The role of peptidoglycan in the biology of meningococcal infection

Neisseria meningitidis is an important cause of blood poisoning and a serious type of meningitis (infection of the layers around the brain). We will examine how an important part of the outside of the bacterium, a molecule called peptidoglycan (PG), affects the ability of this bug to cause blood stream infection. We will find out how PG is made by bacteria and how the human body recognises PG and responds to it. Humans have receptors called Nods that bind to PG and this leads to the inflammatory response to infection which can be harmful to us when we have infections. Remarkably PG is present in all bacteria and Nods are found in plants as well as animals. So the way they interact is of fundamental importance in understanding how infections are dealt with and removed by the body. Neisseria meningitidis is a dangerous bacterium and finding out how it causes disease will help us come up with ways of blocking infection, either by killing the bacterium or stopping the damage it causes.

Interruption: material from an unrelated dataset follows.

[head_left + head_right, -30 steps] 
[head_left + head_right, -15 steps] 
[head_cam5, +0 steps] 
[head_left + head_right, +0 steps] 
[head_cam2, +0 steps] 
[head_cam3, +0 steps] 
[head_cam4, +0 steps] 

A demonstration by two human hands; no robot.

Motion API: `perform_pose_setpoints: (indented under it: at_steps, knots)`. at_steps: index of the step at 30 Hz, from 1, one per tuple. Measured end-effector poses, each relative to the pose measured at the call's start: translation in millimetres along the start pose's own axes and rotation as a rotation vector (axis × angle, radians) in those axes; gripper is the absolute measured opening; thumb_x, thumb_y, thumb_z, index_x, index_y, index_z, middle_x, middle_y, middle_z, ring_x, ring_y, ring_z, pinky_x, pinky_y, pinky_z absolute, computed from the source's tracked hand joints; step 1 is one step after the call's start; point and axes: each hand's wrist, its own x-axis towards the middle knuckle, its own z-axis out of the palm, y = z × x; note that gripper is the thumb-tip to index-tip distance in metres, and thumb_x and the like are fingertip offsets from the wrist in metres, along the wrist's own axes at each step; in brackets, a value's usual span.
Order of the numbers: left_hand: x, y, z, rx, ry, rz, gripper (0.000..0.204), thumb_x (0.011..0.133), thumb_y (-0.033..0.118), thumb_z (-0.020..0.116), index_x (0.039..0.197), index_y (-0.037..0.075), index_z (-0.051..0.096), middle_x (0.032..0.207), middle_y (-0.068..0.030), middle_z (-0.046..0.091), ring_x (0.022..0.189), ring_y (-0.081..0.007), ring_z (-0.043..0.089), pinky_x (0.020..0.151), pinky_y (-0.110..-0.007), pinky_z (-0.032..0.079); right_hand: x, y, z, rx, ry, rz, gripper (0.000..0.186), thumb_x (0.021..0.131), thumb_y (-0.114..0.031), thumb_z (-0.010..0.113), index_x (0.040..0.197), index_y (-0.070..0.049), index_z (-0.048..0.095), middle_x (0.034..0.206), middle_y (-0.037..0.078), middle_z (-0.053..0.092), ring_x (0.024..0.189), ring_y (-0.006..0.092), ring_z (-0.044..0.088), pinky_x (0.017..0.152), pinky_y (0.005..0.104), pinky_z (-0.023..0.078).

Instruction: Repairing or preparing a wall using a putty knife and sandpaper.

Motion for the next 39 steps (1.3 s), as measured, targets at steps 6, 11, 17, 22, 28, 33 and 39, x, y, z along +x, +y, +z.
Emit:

Peptidoglycan (PG) is necessary for maintaining the structural integrity of bacteria, and has a crucial role as a pathogen associated molecular pattern; PG degradation products are recognised ligands of the Nod (Nucleotide-binding oligomerisation domain) proteins, a recently described family of intracytoplasmic receptors which trigger the pro-inflammatory response to infection. The aim of this proposal is to define the contribution of PG metabolism and the mechansims underlying Nod signalling to the biology of infection caused by Neisseria meningitidis, a leading cause of septicaemia and meningitis. This bacterium elicits a dramatic pro-inflammatory response in the host which contributes to the high mortality from systematic infection. We have identified attenuating N. meningitidis mutants which are expected to have increased release of degradation products compared with the wild-type strain, thereby increasing recognition through Nod proteins. The objectives of the research are to:1) understand the contribution of PG to the bacteraemic stage of infection, 2) determine structure:function relationships between PG and signalling through the Nod family of receptors, and 3) to establish the mechanism underlying PG:Nod signalling and its impact on meningococcal bacteraemia and the inflammatory response to infection.